== Segment start ==

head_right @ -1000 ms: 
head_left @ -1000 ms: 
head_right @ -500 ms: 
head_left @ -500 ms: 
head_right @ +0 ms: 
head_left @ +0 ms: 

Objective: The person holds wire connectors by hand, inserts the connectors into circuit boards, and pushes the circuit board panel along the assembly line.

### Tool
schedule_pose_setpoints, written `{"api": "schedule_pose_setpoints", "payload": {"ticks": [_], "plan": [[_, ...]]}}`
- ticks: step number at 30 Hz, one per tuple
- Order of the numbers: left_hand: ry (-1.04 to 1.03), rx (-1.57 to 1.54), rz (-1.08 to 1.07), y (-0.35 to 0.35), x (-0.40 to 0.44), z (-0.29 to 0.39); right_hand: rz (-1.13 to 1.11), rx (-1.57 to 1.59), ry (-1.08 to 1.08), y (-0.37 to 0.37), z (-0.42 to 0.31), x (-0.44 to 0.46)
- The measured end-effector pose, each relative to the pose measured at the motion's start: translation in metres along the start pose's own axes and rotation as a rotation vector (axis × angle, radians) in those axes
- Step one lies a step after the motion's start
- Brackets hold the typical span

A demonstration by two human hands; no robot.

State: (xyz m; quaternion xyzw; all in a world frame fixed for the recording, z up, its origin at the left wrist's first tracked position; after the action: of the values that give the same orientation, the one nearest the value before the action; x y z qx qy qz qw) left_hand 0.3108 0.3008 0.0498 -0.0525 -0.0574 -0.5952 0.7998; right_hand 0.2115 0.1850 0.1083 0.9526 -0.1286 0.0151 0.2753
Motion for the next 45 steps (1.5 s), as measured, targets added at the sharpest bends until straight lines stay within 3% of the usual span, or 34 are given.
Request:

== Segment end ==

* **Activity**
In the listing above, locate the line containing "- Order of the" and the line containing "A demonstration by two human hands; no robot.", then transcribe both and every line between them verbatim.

* **Your response**
- Order of the numbers: left_hand: ry (-1.04 to 1.03), rx (-1.57 to 1.54), rz (-1.08 to 1.07), y (-0.35 to 0.35), x (-0.40 to 0.44), z (-0.29 to 0.39); right_hand: rz (-1.13 to 1.11), rx (-1.57 to 1.59), ry (-1.08 to 1.08), y (-0.37 to 0.37), z (-0.42 to 0.31), x (-0.44 to 0.46)
- The measured end-effector pose, each relative to the pose measured at the motion's start: translation in metres along the start pose's own axes and rotation as a rotation vector (axis × angle, radians) in those axes
- Step one lies a step after the motion's start
- Brackets hold the typical span

A demonstration by two human hands; no robot.

The given output is complete.